EXERCISE DIRECTIONS |
The answer must be every line from the listing that holds the string "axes".
*** DATASET EXTRACT Section Begins ***
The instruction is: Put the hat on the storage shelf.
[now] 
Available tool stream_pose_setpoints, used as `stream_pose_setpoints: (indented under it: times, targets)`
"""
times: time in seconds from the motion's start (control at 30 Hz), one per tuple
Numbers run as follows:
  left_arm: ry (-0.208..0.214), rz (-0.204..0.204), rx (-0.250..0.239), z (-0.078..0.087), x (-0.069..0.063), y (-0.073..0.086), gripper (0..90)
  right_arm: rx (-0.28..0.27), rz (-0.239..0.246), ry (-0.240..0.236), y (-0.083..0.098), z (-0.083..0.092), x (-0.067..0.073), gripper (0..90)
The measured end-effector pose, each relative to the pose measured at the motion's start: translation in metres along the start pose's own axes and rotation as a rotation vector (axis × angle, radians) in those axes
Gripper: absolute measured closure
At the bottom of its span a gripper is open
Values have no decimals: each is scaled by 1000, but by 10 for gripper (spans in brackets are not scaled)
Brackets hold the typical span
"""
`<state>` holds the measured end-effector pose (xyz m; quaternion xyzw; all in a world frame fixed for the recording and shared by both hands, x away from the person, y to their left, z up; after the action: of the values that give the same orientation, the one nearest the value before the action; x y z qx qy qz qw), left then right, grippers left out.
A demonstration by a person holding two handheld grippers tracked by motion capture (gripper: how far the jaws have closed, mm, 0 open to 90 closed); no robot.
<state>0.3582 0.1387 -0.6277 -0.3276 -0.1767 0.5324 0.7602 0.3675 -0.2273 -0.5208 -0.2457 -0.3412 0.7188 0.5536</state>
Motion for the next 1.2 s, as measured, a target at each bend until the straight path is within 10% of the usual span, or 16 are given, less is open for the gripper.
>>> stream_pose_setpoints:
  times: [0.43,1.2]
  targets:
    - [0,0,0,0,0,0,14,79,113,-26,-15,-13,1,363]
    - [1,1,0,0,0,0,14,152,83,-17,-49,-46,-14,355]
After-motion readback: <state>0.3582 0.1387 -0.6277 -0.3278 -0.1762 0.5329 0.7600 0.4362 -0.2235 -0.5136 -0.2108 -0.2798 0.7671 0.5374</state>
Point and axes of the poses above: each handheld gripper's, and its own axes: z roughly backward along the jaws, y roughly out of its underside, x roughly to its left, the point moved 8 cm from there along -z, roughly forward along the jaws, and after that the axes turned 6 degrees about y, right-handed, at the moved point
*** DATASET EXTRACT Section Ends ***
RESULT BELOW |
The measured end-effector pose, each relative to the pose measured at the motion's start: translation in metres along the start pose's own axes and rotation as a rotation vector (axis × angle, radians) in those axes
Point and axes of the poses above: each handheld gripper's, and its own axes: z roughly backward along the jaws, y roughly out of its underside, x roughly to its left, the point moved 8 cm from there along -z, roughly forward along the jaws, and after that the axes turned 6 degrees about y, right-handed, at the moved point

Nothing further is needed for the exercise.